The pseudo-confusion matrix shown in this mode is structured as follows:

Rows represent the ground truth (true) labels, indicating the actual pixel classifications.
Columns represent the predicted labels output by the segmentation model, indicating the model’s pixel-wise classification.
Diagonal cells correspond to correctly classified pixels, where the predicted label matches the true label. Not shown, the matrix highlights only errors.
Off-diagonal cells highlight misclassifications, where the predicted label differs from the true label.

Info

Darker colors in the matrix represent larger errors or higher misclassification rates by the model,
while lighter cells indicate fewer errors or better agreement between prediction and ground truth.

The confusion matrix is normalized row-wise, meaning each row sums to 100%, which helps interpret the prediction distribution per true label. Since this is a pseudo-confusion matrix, pixels correctly classified are not indicated within the matrix. It is expected that the model classifies most of the regions correctly, so this analysis mode focuses on systematic errors instead.

Example

For example, if the true label is "edema", the cells might be distributed as follows:
- A value of 70% in the "bkg" column means 70% of edema pixels were wrongly predicted as background.
- 25% in the "enh" column means 25% of edema pixels were wrongly predicted as enhancing tumor.
- 5% in the "nec" column means 5% of edema pixels were wrongly predicted as necrosis.

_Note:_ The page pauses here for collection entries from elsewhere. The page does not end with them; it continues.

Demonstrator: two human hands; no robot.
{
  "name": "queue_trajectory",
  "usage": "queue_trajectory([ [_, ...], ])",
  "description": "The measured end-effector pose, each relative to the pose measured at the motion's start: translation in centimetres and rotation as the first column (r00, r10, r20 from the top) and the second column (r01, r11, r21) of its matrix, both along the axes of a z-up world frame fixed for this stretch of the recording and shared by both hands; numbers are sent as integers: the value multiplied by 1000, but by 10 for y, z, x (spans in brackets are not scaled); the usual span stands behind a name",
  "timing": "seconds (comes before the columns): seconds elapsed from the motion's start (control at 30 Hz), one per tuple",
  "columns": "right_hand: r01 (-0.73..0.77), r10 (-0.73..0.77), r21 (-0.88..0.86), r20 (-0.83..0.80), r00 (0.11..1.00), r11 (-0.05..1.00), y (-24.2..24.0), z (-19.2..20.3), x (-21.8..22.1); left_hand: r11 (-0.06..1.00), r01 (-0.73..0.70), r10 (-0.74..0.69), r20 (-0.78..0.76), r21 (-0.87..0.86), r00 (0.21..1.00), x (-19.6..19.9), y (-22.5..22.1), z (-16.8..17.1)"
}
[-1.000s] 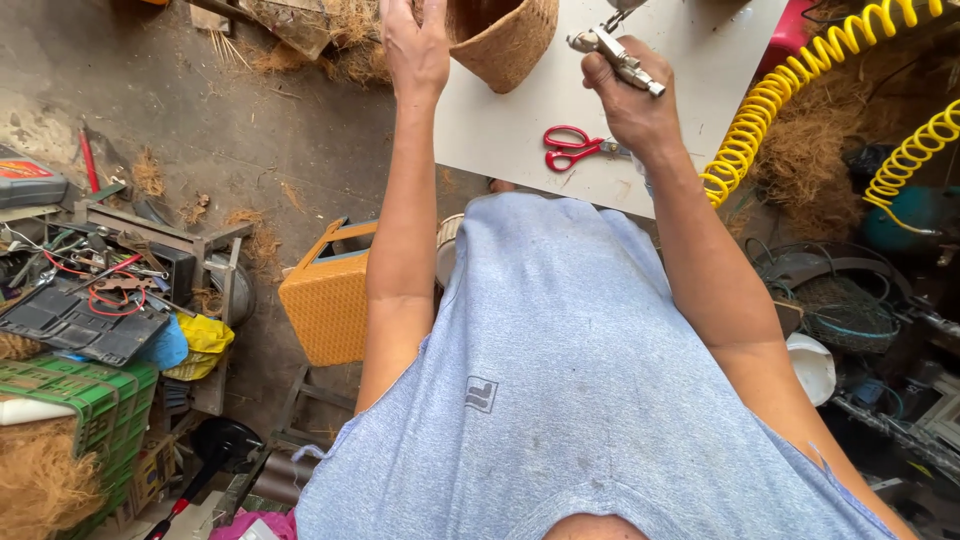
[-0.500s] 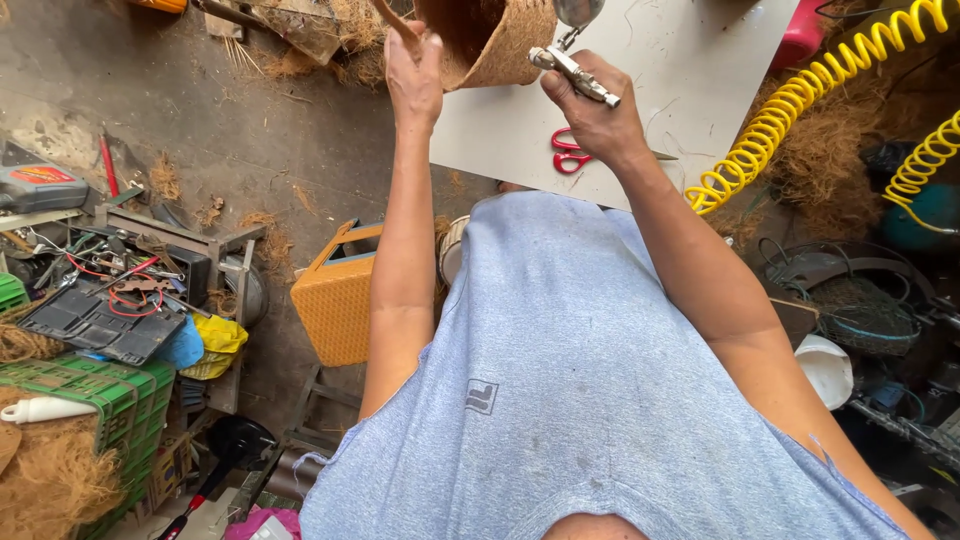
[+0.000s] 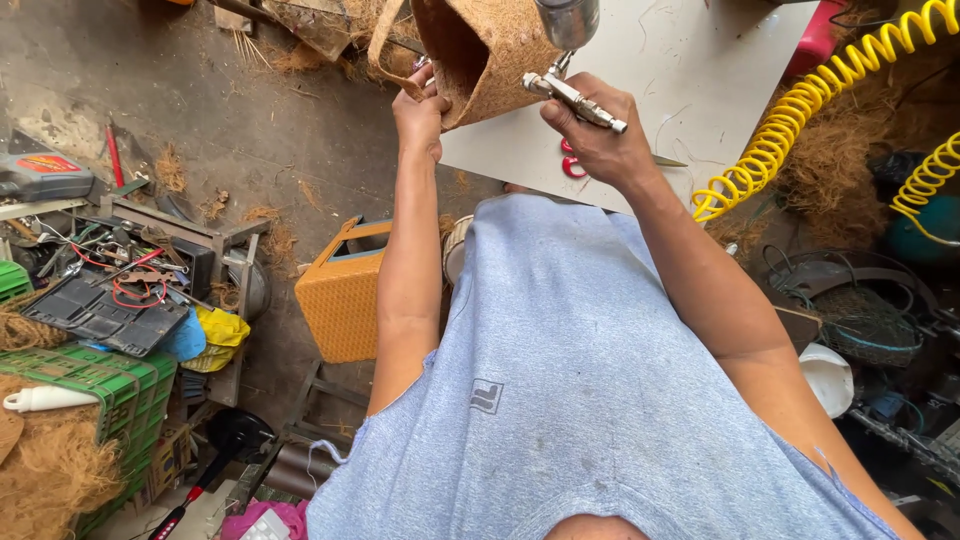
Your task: The person is using a pneumatic spray gun to apply a final coating to a cone-shaped object made of coconut fiber.
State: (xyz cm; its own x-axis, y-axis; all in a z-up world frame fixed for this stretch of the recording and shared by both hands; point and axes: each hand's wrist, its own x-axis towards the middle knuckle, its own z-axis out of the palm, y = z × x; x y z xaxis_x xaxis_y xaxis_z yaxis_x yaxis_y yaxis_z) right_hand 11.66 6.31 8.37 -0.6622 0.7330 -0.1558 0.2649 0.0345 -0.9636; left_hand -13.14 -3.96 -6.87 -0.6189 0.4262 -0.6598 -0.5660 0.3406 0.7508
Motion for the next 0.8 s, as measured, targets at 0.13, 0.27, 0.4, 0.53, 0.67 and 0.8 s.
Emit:
queue_trajectory([
  [0.13, -19, 18, -66, -11, 1000, 998, -4, 18, -8, 998, -21, 20, 7, 65, 1000, -1, -1, -5],
  [0.27, -33, 33, -52, -10, 999, 998, -6, 42, -15, 987, -41, 38, 26, 157, 999, 1, -1, 4],
  [0.4, 0, 2, -171, 14, 1000, 985, -6, 54, -19, 983, -18, 18, -2, 180, 1000, 0, 3, 17],
  [0.53, 24, -12, -182, 69, 998, 983, -5, 55, -20, 980, -15, 17, -6, 200, 1000, -3, 5, 12],
  [0.67, -14, 14, 29, 7, 1000, 999, 0, 34, -13, 945, -65, 59, 29, 321, 998, -9, 3, 2],
  [0.8, 26, -30, 161, 20, 999, 987, 9, 17, -6, 942, -48, 43, 24, 334, 999, -14, -1, 6],
])
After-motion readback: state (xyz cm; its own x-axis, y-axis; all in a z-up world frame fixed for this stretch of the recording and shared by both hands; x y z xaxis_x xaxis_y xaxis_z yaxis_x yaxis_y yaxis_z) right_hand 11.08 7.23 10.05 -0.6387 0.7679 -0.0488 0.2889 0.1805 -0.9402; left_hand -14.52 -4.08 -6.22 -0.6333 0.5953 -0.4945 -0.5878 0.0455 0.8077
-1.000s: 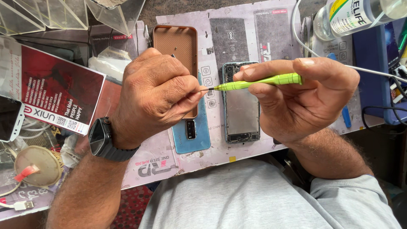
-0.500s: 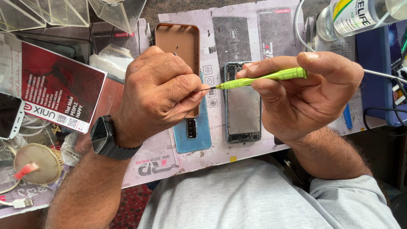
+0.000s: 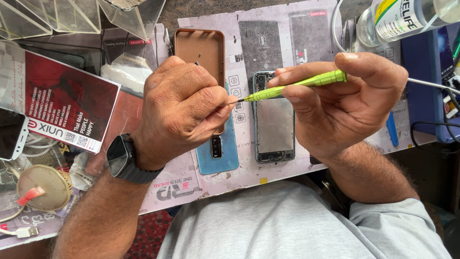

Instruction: The person uses a green screwdriver to remove screws from the internal frame of a disassembled smartphone. They then pick up the phone, rotate it to inspect the edges and screen, and place it back on the workbench. The person continues to use the screwdriver to remove additional screws from the phone's internal components.

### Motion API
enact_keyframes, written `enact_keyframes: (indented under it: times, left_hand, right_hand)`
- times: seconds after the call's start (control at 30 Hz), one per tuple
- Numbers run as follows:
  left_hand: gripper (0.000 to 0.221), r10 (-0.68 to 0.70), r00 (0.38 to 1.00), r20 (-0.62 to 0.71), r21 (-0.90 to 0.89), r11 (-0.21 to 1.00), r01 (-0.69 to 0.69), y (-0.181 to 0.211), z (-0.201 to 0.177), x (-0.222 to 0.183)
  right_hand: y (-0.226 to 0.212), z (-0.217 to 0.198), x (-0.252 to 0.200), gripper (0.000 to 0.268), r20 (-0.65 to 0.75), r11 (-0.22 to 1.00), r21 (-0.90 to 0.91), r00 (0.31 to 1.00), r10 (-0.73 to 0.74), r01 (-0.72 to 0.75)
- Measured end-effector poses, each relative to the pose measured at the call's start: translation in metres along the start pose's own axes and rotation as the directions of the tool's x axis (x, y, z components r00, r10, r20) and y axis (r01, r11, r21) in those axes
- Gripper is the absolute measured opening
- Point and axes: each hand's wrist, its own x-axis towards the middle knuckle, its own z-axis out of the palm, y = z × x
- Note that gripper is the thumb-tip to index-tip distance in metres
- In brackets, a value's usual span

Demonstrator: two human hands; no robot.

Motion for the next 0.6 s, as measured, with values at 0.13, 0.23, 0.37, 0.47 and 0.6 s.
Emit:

Figure 1: Single subject confusion matrix for the nnUNet model on the BraTS2024_SSA dataset. The rows represent the true pixel labels. The columns represent the model's predicted labels. Darker cells indicate a higher percentage of misclassified pixels between true and predicted classes.

🧰 Additional options

Normalization and averaging

Normalized per ground truth label (enabled by default): normalizes each row so percentages sum to 100%, which makes it easier to interpret class-wise prediction behavior. When this button is disabled cells show the total number of misclassified pixels.
Averaged per number of subjects (only available when "All" subjects are selected): computes the average pseudo-confusion matrix across all subjects.

Warning

Be aware that the absolute pixel count of misclassified regions can be influenced by the voxel spacing of each MRI scan.
For this reason, it is highly recommended to register all datasets to a common reference space, so that voxel sizes and orientations are standardized. Otherwise, cross-dataset comparisons can become difficult to interpret.

ITK-SNAP integration

When a single subject is selected, users can launch ITK-SNAP to directly inspect the segmentation results in 3D.
This launches the ground truth and predicted segmentations side by side.

Tip

This feature is ideal for verifying segmentation quality when unusual confusion patterns appear in the matrix. It can reveal issues like label swapping, partial segmentations, or preprocessing errors.

Warning

ITK-SNAP must be installed and correctly configured in your system for this option to work.

All confusion matrices in AUDIT are fully interactive and support:

Hover to reveal exact percentages
Dynamic updates when selecting different datasets, models, or subjects

Whether you're debugging segmentation behavior or reporting evaluation results, this tool provides a clear and quantitative view into model errors and class-wise performance.